First of all there really is no such thing as a 4 season bag, and a 3 season bag may be possible, but it really would be the same as a 2 season bag, as spring and fall have very similar temperatures. So really your choice would be between a bag that would be suitable for warm to cool weather, or a bag for extremely cold winter camping.
Cold Weather Bags
Many suggestions dictate that for cold weather you need a form fitting mummy bag to keep warm. However, do you really want to get up in the morning and put on a cold jacket and clothing? It makes more sense to have room in your bag to either wear your jacket, or sleep with it inside the bag. Some suggest even having your boots or shoes in the bottom of your bag, along with your camera to keep the lens from fogging. So you will need some room, and a less tapered bag may be more useful. You can always add a blanket or two if your bag isn’t warm enough.
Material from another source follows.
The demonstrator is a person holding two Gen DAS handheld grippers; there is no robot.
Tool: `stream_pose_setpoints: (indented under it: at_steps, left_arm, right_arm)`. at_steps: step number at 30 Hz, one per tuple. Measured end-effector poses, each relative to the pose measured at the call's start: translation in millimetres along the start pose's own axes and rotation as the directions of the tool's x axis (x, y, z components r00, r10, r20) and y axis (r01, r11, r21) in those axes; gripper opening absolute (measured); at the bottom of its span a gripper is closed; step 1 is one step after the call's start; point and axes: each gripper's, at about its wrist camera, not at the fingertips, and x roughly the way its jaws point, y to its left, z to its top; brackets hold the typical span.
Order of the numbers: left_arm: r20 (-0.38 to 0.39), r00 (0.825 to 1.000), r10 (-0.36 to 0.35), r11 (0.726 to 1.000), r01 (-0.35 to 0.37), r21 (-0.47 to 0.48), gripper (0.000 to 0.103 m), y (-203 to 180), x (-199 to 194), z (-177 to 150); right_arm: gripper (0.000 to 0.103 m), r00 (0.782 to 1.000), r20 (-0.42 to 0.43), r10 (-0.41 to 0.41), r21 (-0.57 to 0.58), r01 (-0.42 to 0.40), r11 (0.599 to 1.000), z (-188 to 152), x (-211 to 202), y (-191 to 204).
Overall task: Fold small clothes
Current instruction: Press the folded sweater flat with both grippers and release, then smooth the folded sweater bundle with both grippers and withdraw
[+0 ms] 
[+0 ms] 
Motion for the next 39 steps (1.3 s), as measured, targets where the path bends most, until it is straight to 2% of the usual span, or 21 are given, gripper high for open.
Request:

If you are camping in extreme cold, you will have need for a bag that has a hood, face gasket, and collar drapes, to keep your upper body covered and warm. Check the zipper on any bag you consider to see that it has a gusset-type covering, so cold air can’t creep in. Also any bag you purchase needs a way to lock the zipper pull, usually with a velcro tab, so that it will not come unzipped when you move around. A bag for extreme cold would also need to have down insulation, it is much warmer than a synthetic fill. As well as being lighter, it has much more loft (fluffs up and adds air for insulation), and takes up less room, however down will be useless if it gets wet, so take that into consideration.
Cool To Warm Weather Bags
For most uses, a well constructed bag with a zipper covering and good synthetic insulation, such as hollofill, quallofill, or Lite Loft will be sufficient. The zipper should zip from both ends to allow for ventilation if needed. Look for a bag that has a differential cut, the lining is cut a little smaller than the outer shell to allow the filling to loft. In my opinion the lining material is personal preference, however, cotton or flannel will not wick away body moisture as well as a synthetic lining, although a sheet or bag liner can help. The outer shell of most bags are nylon or a cotton duck- canvas type material. The cotton material will not be quick drying if the bag gets wet, but it will not slide around like a nylon shell bag will. A flannel lined bag with cotton duck shell will take up more room and may need to be rolled as opposed to stuffed into a stuff bag. I personally have both types, but use them for different purposes, the nylon bag with synthetic lining is the one I travel with as it has more chance of getting wet than the one I have in my camper, and it takes up less room.
If you are camping in very warm night time temperatures, you may want to use the bag under you and sleep in a bag liner, (yes there is such a thing) or under a sheet. If you find the bag you choose is not warm enough on some nights, simply add a blanket or two.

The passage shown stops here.